ASSIGNMENT: Write out exactly the lines that run from the one containing "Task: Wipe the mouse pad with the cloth" to the end of the entries below, with both end lines included.

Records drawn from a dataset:
#####

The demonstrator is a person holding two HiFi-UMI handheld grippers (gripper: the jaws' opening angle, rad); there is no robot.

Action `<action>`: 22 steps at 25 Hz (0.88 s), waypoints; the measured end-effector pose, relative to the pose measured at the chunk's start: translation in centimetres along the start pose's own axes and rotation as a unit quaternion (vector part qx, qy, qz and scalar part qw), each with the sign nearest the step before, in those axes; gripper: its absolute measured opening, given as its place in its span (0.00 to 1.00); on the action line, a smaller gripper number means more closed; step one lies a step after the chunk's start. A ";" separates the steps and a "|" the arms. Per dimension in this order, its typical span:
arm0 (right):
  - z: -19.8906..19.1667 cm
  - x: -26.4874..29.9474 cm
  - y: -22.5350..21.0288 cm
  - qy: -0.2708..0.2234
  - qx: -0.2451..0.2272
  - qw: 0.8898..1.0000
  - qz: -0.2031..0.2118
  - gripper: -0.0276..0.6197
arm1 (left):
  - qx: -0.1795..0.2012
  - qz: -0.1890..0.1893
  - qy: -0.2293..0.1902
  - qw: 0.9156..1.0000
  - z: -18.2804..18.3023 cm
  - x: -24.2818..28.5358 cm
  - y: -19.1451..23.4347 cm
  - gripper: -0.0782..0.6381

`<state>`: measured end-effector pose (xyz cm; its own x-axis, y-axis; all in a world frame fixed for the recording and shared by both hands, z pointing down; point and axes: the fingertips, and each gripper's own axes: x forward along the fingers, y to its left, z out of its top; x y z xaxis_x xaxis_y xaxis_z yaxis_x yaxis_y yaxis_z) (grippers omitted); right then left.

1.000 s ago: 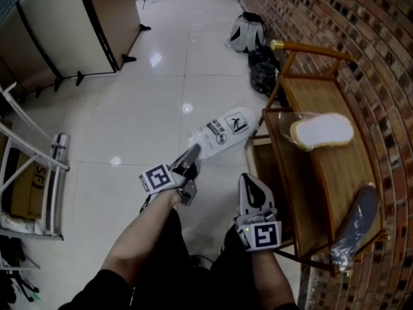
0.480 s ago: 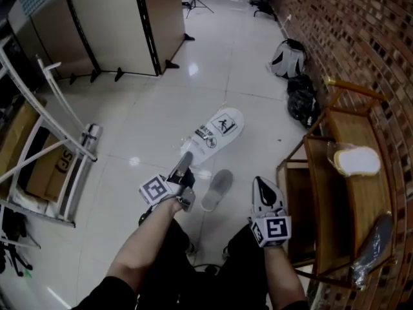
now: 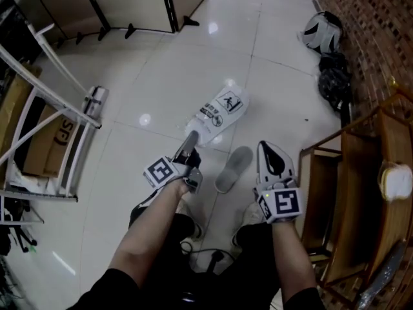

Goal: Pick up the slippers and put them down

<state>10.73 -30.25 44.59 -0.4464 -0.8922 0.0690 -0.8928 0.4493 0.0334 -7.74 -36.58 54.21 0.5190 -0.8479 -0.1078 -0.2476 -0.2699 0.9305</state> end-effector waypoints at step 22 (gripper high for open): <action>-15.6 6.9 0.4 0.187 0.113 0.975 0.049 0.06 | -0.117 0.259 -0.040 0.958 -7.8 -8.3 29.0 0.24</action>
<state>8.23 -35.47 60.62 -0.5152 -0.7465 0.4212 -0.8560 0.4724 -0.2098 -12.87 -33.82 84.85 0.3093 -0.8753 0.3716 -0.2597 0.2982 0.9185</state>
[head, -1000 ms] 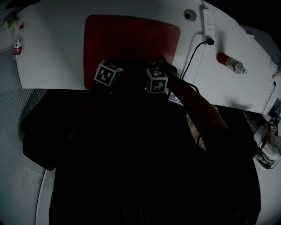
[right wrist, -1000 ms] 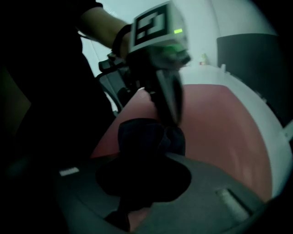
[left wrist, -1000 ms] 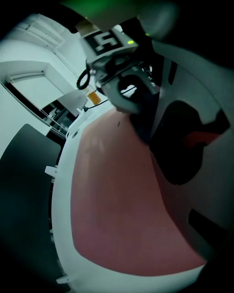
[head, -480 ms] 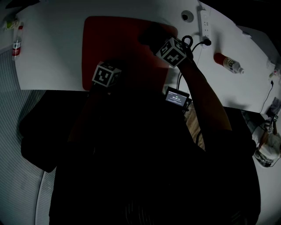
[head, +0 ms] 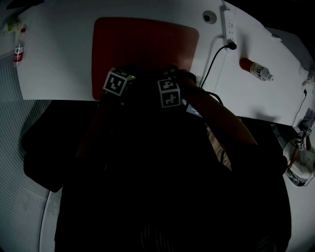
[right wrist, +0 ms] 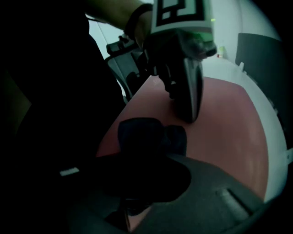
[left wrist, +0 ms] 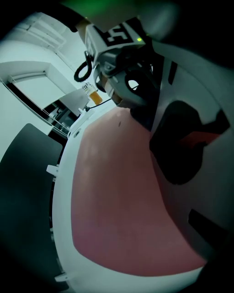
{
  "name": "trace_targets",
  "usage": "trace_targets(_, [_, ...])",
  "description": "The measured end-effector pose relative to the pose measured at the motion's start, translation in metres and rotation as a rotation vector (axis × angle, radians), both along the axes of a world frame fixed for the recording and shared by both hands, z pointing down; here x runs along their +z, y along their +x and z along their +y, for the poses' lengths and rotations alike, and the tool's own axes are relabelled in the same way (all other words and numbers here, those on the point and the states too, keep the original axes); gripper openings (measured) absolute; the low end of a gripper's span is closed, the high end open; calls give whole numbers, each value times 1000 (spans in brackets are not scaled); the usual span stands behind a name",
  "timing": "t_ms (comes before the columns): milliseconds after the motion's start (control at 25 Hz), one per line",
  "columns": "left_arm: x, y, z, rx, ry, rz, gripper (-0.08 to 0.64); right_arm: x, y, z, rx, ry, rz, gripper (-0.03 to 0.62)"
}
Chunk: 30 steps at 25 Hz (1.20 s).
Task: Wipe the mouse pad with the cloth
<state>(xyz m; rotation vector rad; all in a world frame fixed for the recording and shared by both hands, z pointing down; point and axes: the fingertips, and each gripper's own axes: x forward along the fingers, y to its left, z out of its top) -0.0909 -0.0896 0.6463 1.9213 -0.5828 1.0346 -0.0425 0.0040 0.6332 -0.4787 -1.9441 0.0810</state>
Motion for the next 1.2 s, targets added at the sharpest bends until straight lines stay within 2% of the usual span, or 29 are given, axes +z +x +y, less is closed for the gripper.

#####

COMPLETED EXERCISE:
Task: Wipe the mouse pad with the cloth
<state>(xyz m; rotation vector rad; all in a world frame fixed for the recording and shared by both hands, z pointing down; point and axes: the fingertips, and each gripper's own axes: x forward along the fingers, y to its left, z out of its top) -0.0909 -0.0896 0.6463 1.9213 -0.5828 1.0346 -0.0425 0.0040 0.6332 -0.4787 -1.9441 0.0810</state>
Motion for the next 1.2 s, targets added at the sharpest bends until straight lines stay within 2% of the usual span, or 29 are given, axes +z +x +y, less is closed for the gripper.

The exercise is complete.